Para mí, un tipo huraño, divorciado y de cierta edad, había sido una revolución en mi rutinaria vida. La conocí en la cafetería a la que acudía a tomarme el café de la tarde. Era de mi edad y supe después que estaba soltera sin familia cercana. Diferentes pero con visiones comunes sobre la vida, nos encontrábamos bien juntos. Eso sí, nada de profundizar en territorios íntimos. Alguna vez le acompañé a su casa, sin traspasar nunca el portal. Era mi zona de confort, optamos por la contención, eludiendo riesgos y altibajos.
Y llegó la pandemia que nos sorprendió más que nada por el ritmo de los acontecimientos. Sí que hablábamos del coronavirus, pero nos parecía algo lejano: un alemán en un hotel de Canarias, casos en Lombardía, cosas poco relevantes. La vida giró ese fin de semana: el sábado 14 de Marzo de 2020 se promulgó el estado de alarma, un concepto que me costó digerir . Todavía ese día me di un buen paseo, pero el lunes fui aquilatando las consecuencias de ese “estado de alarma” y comencé a conjugar expresiones como “distancia social” “confinamiento”… y demás literatura que se hizo habitual los siguientes días. Cuando salí a comprar, me sorprendió el vacío. Una atmósfera opresiva, la calle desierta, la poca gente mirándose a hurtadillas.
Pasaron tres días, y llegó el horror. Datos, estadísticas, cifras, todo se hizo pavoroso. Infectados, muertos, curvas, picos, estrategias, expertos en salud… Medidas económicas para paliar las consecuencias de la pandemia. Pegado a la tele, escuchando la radio, mañana, tarde y noche, sin momento de distensión.

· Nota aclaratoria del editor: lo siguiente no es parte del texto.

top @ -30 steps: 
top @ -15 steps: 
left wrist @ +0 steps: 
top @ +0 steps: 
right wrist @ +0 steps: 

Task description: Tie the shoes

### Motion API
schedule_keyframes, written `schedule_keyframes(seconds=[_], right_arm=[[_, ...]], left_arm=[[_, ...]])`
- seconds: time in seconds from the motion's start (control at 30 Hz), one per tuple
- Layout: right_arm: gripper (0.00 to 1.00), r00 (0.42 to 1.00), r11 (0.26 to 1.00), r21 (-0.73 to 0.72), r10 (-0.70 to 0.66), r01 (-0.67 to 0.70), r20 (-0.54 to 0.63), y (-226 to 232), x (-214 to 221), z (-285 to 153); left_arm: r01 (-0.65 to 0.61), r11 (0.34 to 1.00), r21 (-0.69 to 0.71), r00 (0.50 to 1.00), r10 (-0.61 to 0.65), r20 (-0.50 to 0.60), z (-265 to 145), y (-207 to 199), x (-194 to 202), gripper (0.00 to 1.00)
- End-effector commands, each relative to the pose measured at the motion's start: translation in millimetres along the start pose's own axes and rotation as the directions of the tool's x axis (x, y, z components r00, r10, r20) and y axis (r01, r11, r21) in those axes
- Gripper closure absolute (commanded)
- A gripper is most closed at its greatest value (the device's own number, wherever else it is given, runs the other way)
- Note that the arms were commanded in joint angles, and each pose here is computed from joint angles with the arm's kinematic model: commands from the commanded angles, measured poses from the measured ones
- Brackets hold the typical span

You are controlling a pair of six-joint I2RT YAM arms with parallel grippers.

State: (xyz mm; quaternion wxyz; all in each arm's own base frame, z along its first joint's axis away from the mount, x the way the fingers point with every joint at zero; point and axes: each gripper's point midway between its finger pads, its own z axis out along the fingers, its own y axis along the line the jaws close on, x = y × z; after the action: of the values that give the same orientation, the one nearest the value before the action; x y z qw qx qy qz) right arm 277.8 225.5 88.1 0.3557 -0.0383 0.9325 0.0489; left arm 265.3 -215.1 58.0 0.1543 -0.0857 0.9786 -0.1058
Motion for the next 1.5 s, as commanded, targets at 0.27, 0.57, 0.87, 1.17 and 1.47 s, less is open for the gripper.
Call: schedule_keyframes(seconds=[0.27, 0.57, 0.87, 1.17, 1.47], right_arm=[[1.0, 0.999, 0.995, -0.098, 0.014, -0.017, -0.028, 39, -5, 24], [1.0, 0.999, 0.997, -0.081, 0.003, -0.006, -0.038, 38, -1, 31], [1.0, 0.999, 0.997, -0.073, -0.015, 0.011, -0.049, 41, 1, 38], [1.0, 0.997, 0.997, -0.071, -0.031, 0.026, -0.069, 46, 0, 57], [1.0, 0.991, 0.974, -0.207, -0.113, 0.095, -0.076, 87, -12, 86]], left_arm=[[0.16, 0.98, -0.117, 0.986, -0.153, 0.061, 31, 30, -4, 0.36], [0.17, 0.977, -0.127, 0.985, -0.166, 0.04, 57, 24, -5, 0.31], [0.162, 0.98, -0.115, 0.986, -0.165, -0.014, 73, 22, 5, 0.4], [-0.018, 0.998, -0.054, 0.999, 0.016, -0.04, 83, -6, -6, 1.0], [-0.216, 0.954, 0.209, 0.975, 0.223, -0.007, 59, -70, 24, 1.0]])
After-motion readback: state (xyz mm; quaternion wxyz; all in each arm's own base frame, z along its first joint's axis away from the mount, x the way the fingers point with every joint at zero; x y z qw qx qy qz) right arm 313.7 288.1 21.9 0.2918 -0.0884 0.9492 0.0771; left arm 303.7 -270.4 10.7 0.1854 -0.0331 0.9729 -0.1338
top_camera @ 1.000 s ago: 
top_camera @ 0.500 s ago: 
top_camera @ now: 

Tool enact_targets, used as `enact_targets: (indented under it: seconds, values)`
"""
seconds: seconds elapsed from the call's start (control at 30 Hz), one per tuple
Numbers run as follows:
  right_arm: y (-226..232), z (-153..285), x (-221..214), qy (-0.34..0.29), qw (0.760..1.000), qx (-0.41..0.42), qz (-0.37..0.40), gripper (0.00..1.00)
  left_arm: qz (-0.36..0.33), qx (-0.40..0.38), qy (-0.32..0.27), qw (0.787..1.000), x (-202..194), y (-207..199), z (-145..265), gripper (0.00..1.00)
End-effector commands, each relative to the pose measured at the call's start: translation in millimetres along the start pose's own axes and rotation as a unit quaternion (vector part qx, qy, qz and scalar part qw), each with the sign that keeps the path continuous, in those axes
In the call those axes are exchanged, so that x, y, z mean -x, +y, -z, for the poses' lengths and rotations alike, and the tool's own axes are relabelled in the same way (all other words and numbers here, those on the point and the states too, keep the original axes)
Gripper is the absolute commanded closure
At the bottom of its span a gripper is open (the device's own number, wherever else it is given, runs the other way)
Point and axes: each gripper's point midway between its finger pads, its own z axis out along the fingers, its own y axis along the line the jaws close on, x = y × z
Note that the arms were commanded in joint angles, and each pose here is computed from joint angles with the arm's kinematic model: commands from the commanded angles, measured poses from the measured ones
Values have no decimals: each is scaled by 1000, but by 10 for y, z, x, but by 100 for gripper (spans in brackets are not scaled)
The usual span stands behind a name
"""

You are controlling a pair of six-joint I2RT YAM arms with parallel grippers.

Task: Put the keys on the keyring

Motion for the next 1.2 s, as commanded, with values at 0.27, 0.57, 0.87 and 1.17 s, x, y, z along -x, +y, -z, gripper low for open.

Comencé a experimentar la angustia de la soledad y se lo dije casi de broma, sin apenas pensarlo, “cualquier día me voy para tu casa, no estaríamos tan solos”. Me sorprendió su respuesta más cerca del sí que del no “hombre, habría que pensarlo”. Y no dudé, “el jueves me voy para tu casa”. Y aceptó.
Preparé mi macuto: chándal, pijama, ropa interior, otro pantalón y un par de camisetas. Emprendí la marcha con espíritu pionero y una emoción difusa. Caminé calles bien conocidas pero que me resultaron exóticas, como envueltas es un extraño letargo; encuentros huidizos con personas enmascaradas. Contemplé mi imagen en el reflejo de las lunas de comercios cerrados, que proyectaban la figura de un fugitivo de la soledad.
Recibimiento grato y dulce sonrisa; me enseñó la sencilla habitación donde coloqué mis cosas disponiéndome a vivir la cuarentena en compañía. Costó superar ciertas reservas, romper el hielo, pero todo fue en progresión. Largas conversaciones, sonrisas, comidas austeras, música, televisión y aplausos a las ocho de la tarde.
Se fueron acortando las distancias. Pasé del sillón individual al sofá de dos, que pronto se hizo grande y acabé cambiando de habitación… Escuchamos juntos la noticia de la cuarta prórroga del estado de Alarma y, paradoja, nos sentimos bien. Y en ese momento cruzó por mi mente el título de la novela del Nobel “El amor en los tiempos del cólera” que al instante adapté mentalmente mientras me sonreía: “El amor en los tiempos del coronavirus”.